■ **What is needed**
How many lines in the data that follows contain the word "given"? Only that number is needed.

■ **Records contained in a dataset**
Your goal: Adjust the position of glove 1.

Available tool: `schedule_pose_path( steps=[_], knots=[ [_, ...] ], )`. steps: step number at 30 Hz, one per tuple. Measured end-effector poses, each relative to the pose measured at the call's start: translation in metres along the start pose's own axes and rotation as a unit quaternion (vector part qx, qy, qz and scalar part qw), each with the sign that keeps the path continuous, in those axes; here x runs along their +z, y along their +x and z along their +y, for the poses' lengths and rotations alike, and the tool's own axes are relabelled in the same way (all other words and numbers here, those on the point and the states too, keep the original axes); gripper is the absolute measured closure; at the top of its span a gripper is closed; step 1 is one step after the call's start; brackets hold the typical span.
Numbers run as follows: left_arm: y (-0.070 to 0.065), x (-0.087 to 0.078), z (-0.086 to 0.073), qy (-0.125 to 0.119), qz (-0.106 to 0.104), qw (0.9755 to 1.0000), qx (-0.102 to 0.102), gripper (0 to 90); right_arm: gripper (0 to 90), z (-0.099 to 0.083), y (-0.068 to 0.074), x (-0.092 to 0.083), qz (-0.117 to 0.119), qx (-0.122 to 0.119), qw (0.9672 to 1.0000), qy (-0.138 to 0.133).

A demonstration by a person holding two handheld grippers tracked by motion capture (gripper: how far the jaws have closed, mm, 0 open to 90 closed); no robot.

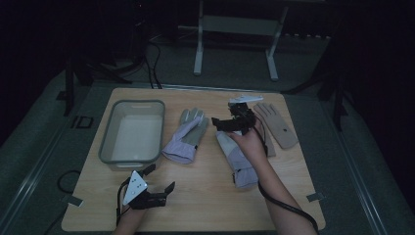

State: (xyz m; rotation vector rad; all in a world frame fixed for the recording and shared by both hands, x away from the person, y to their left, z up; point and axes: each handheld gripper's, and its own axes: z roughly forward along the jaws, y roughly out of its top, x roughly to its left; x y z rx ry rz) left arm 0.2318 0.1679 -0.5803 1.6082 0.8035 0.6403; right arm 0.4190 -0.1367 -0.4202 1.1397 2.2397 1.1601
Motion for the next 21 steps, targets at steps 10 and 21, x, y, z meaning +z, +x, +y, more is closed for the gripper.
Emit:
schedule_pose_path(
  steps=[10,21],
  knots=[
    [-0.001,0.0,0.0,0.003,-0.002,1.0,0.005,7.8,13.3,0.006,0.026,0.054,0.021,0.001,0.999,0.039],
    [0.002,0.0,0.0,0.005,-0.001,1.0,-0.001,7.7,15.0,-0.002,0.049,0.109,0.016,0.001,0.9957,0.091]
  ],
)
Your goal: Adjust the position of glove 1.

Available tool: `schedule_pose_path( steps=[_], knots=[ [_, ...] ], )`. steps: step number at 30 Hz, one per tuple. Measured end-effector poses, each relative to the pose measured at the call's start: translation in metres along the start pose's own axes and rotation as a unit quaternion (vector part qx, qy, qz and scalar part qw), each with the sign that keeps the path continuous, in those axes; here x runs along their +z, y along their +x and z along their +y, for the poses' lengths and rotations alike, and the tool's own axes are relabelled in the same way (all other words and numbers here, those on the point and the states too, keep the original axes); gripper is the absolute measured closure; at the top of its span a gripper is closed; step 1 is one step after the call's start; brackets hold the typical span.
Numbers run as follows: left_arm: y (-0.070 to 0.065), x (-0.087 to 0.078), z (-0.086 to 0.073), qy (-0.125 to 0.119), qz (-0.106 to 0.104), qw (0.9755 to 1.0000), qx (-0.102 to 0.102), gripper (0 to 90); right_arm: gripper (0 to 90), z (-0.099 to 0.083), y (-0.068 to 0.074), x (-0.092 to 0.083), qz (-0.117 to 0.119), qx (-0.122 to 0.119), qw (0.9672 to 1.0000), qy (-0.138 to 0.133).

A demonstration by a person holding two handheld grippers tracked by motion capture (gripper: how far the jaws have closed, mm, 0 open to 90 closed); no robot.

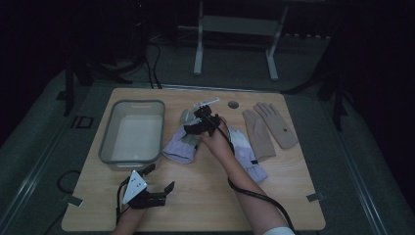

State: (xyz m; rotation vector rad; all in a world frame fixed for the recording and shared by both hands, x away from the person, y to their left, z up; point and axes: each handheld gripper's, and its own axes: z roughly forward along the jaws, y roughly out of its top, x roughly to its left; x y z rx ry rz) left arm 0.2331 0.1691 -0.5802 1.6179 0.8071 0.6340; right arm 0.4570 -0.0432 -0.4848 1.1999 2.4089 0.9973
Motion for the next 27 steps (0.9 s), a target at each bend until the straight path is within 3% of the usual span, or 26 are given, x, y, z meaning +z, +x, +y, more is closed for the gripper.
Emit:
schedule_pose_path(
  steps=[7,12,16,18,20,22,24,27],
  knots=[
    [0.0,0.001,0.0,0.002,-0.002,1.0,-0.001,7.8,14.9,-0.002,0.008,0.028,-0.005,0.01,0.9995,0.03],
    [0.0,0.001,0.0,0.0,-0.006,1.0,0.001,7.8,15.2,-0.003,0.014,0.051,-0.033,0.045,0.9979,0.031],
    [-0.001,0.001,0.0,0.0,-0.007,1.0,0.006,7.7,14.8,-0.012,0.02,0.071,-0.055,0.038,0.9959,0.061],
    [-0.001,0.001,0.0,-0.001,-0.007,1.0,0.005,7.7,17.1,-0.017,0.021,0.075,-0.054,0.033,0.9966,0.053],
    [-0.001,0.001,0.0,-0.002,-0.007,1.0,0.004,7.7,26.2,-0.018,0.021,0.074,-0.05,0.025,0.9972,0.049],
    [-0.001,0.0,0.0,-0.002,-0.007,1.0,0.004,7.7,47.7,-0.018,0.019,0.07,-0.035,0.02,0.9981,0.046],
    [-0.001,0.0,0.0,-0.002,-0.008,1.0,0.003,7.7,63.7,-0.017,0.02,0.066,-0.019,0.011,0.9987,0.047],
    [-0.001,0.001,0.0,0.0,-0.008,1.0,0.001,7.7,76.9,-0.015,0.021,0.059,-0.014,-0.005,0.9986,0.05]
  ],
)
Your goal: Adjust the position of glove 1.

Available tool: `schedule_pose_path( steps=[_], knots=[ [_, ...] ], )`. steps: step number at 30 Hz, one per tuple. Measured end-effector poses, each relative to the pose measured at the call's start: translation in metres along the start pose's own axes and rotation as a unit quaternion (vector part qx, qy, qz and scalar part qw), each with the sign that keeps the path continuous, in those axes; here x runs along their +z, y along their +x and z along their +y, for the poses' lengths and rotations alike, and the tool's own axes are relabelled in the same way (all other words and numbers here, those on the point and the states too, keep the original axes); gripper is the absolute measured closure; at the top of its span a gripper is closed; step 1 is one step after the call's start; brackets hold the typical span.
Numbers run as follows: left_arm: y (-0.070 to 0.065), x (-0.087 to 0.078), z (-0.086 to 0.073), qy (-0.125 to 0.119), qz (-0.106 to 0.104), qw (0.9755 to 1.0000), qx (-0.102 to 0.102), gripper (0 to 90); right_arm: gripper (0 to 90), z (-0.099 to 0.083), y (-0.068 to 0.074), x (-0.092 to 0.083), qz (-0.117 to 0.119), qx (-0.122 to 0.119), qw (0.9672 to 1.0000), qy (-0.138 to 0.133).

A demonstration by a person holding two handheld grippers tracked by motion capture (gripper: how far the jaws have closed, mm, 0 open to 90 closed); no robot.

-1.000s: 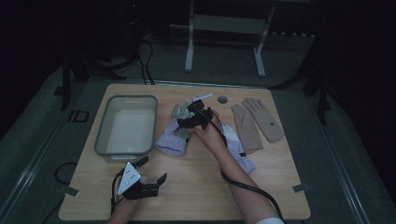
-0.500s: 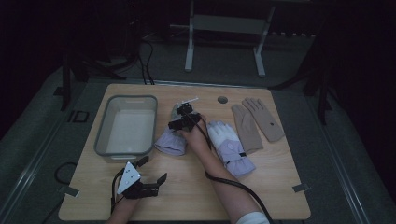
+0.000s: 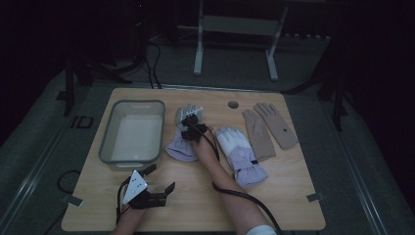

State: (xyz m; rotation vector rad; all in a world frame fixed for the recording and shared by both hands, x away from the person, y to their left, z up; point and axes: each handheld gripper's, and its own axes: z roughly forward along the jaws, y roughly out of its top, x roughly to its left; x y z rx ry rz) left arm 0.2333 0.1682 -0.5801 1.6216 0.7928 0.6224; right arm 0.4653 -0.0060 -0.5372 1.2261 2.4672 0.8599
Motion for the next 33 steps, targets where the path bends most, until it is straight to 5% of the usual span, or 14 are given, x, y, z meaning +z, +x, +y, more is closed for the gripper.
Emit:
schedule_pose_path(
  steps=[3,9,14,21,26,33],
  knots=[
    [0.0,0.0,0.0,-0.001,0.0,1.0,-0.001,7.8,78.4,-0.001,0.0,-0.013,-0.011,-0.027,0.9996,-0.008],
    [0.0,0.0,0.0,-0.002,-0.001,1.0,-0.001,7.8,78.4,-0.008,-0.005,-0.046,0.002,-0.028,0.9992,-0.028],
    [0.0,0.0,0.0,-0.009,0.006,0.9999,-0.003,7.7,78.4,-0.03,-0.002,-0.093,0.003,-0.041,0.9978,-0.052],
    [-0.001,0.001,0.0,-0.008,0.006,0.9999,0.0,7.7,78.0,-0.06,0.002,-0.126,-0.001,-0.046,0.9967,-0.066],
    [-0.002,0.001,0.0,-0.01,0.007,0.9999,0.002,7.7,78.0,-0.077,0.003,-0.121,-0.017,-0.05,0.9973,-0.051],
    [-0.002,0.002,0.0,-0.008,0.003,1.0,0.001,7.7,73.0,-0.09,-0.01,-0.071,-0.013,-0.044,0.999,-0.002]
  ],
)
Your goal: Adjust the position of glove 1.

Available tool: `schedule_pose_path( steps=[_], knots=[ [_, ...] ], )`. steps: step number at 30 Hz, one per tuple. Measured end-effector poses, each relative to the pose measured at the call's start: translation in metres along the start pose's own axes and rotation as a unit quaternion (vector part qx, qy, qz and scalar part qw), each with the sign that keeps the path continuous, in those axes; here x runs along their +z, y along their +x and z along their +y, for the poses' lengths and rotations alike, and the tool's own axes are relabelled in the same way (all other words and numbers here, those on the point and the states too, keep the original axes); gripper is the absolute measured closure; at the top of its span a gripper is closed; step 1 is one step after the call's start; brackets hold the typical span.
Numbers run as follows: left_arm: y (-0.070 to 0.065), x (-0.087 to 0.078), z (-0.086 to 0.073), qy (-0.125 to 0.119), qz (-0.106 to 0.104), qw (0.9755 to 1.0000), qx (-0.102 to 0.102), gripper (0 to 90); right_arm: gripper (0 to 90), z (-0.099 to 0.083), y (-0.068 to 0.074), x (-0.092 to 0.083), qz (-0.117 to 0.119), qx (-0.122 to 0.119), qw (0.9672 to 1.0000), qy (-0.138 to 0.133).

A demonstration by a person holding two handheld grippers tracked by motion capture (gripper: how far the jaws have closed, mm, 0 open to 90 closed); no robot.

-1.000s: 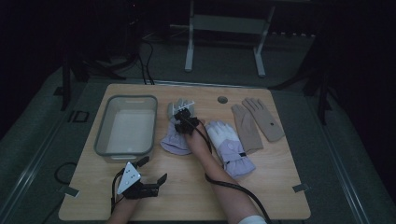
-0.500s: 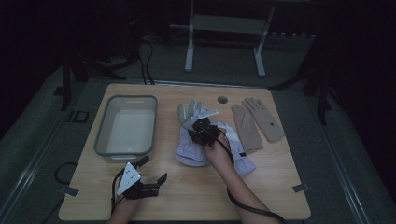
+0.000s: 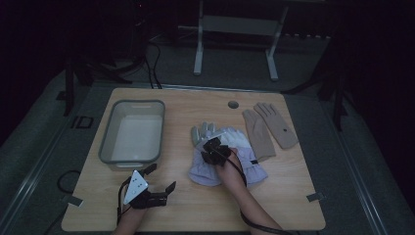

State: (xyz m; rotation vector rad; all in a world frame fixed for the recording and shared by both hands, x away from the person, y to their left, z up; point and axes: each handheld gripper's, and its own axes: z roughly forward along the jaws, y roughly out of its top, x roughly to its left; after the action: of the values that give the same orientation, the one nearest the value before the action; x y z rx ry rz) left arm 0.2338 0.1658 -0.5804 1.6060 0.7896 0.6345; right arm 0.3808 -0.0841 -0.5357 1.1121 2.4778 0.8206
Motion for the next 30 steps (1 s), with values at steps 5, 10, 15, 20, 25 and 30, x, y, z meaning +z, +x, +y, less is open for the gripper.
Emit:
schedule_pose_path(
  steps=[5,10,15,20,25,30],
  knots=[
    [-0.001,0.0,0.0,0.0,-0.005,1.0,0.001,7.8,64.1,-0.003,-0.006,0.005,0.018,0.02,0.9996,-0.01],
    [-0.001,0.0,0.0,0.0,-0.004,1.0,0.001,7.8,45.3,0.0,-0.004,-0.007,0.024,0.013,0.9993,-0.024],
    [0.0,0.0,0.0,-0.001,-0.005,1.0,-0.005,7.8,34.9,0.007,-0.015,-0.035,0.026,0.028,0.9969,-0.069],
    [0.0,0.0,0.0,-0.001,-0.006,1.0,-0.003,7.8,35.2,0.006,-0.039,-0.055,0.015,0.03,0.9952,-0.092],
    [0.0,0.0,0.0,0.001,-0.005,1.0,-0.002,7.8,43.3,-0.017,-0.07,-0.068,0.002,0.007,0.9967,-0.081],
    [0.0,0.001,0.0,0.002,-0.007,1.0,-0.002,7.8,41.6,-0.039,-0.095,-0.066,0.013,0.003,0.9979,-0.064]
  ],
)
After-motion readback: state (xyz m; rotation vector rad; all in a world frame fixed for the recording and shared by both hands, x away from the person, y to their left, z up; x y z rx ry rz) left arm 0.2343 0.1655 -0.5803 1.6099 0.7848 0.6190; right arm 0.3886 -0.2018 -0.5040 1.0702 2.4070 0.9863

■ **The completed task**
2